Hoy recordaba una escena de la película “Historia sin fin” en la que Atreyu pasa por la Puerta Mágica del espejo, esta prueba era la más difícil de todas, porque implicaba verse a sí mismo, ver al niño herido y esto lástima y por ello, hasta el hombre más valiente fracasaba.
Nuestro niño herido es una máscara que construimos en nuestra infancia para defendernos emocionalmente de aquello que nos lastimaba en nuestro entorno y para lo cual no contábamos con las herramientas o estrategias adecuadas. El niño herido nace en el inconsciente y nos acompaña en nuestra vida adulta.Ese niño herido es paranoico y conspiracioncita, interpreta, juzga y reacciona desde su dolor y su sufrimiento, porque no quiere ser lastimado, por ello se rebela, muchas veces de forma intempestiva y explosiva, haciendo daño a nosotros y a quien nos rodea y paradójicamente hiere con más fuerza a los que están más cerca, a los más íntimos.
Una vez que pasa la tempestad del niño herido, el adulto se ha de enfrentar
a las consecuencias y a diferencia del niño adulto lo hace de forma consiente,
por ello el sentimiento de culpa y vergüenza que experimenta y el no poder
explicar por qué lo hizo. No sabe ¿Por qué lastimo?, ¿Por qué hirió? Sobre todo,
a quien más quiere.
Por ello causa tanto dolor ver al niño herido, porque es nuestro yo débil, necesitado,
angustiado y solo, porque nuestro yo adulto no sabe qué hacer y, además, como
ya lo hemos dicho carga con una enorme culpa.

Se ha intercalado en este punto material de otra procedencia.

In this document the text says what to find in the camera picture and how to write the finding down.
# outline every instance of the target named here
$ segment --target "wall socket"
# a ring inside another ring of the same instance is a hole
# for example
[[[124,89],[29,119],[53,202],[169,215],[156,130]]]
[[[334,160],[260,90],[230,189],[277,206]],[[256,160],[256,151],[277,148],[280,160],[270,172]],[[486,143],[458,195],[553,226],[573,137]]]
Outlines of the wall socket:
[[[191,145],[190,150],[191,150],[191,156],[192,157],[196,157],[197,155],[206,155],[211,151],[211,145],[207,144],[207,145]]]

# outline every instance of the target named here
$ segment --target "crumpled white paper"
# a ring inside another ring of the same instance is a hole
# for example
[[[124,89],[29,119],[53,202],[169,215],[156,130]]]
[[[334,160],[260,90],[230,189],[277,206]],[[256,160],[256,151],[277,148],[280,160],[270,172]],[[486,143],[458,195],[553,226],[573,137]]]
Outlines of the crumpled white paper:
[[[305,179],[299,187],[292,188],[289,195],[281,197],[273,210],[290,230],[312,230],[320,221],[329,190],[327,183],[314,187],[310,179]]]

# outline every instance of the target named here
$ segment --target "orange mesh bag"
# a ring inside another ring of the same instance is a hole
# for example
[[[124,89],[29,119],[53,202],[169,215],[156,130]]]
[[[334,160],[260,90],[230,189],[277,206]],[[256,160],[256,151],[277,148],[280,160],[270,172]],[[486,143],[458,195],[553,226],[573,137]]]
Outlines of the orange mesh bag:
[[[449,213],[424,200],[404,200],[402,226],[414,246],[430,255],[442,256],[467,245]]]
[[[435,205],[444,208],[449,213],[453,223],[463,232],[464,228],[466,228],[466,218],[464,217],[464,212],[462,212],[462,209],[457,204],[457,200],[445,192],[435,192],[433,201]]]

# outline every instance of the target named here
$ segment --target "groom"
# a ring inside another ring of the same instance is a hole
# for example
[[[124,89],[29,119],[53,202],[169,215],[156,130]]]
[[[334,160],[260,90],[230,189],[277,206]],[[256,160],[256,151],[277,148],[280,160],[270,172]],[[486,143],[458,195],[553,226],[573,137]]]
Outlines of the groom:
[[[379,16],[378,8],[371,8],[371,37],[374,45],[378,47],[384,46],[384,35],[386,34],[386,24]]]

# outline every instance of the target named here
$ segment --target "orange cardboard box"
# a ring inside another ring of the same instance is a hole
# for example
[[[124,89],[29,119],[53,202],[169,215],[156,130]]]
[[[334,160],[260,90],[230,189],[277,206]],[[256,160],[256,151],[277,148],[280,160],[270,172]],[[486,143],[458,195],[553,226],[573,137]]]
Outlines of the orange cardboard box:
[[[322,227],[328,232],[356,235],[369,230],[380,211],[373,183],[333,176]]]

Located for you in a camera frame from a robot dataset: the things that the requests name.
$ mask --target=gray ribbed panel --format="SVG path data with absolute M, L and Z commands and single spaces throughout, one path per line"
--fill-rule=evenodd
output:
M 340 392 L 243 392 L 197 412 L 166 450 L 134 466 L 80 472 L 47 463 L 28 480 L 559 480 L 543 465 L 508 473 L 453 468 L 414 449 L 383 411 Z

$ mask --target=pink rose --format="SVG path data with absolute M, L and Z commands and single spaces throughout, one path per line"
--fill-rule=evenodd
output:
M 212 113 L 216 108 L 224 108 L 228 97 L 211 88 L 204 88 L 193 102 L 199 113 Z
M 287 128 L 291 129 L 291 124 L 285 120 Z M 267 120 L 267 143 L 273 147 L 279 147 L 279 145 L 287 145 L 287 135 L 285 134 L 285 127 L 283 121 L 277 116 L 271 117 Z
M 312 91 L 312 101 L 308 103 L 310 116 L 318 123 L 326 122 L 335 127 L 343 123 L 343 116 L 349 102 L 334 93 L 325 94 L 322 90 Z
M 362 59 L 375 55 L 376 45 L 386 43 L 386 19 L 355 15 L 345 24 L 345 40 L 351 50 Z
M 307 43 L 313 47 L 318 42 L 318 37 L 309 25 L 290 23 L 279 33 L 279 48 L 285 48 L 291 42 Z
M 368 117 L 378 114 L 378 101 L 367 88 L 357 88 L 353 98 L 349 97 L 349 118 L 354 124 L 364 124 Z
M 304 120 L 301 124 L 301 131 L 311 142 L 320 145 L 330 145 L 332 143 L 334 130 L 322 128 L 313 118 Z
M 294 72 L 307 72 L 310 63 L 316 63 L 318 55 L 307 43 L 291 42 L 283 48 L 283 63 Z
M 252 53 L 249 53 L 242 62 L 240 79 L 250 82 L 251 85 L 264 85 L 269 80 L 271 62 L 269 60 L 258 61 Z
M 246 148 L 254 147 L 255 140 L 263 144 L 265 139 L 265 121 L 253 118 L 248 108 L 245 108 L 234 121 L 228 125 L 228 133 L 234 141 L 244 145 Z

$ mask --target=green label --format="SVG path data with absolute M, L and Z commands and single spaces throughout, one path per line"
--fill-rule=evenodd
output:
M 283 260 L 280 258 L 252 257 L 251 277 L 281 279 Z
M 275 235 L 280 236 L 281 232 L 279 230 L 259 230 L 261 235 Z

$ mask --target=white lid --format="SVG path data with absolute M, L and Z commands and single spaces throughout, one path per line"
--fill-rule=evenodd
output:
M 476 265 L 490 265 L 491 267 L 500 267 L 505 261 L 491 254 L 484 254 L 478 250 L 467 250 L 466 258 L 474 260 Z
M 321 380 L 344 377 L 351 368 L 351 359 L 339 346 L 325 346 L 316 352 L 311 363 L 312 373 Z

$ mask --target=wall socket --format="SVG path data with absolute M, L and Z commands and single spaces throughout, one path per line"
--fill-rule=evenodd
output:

Pero ¿Cómo puedo sanar a mi niño herido? La respuesta es fácil de decir,
pero muy difícil de construir, parafraseando a San Agustín diremos: conócelo,
acéptalo, quiérelo y sánalo. Dentro de ti hay un niño herido que tiene muchas
debilidades y defectos, pero también ese mismo niño es el que te ayuda a disfrutar
las cosas sencillas de la vida, es el que se alegra de tus pequeños a grandes
logros, el que hace tu vida divertida. Ese niño sólo quiere ser visto,
escuchado y sobre todo sentirse amado, por ello es necesario que lo aceptes,
así tal cual, sin filtros, ni retoques, escúchalo, dialoga con él, dile que lo
quieres y que tú lo vas a proteger, para ello es necesario que reconozcas que
es lo que te lastima, que es lo que hace que tu niño herido tome el volante de
tus emociones y te lleve por callejones oscuros.
Por último, para curar ese niño herido tienes que aprender a perdonarlo,
porque no hay otra forma de que te perdones a ti mismo. Asumir como adulto la
responsabilidad de lo que ha hecho tu niño herido y pedir perdón, un perdón
sincero y profundo. Una vez que perdones a tu niño herido y sólo entonces
podrás enseñarle nuevas formas de ver el mundo, pedirle que sea más dócil y que
te permita tomar las riendas de tus emociones.
Muy importante, recuerda que es un proceso y que el cambio no lo lograrás de un día a otro, el niño herido es medio terco, pero con paciencia y esfuerzo al final podrás caminar con él de la mano buscando la felicidad.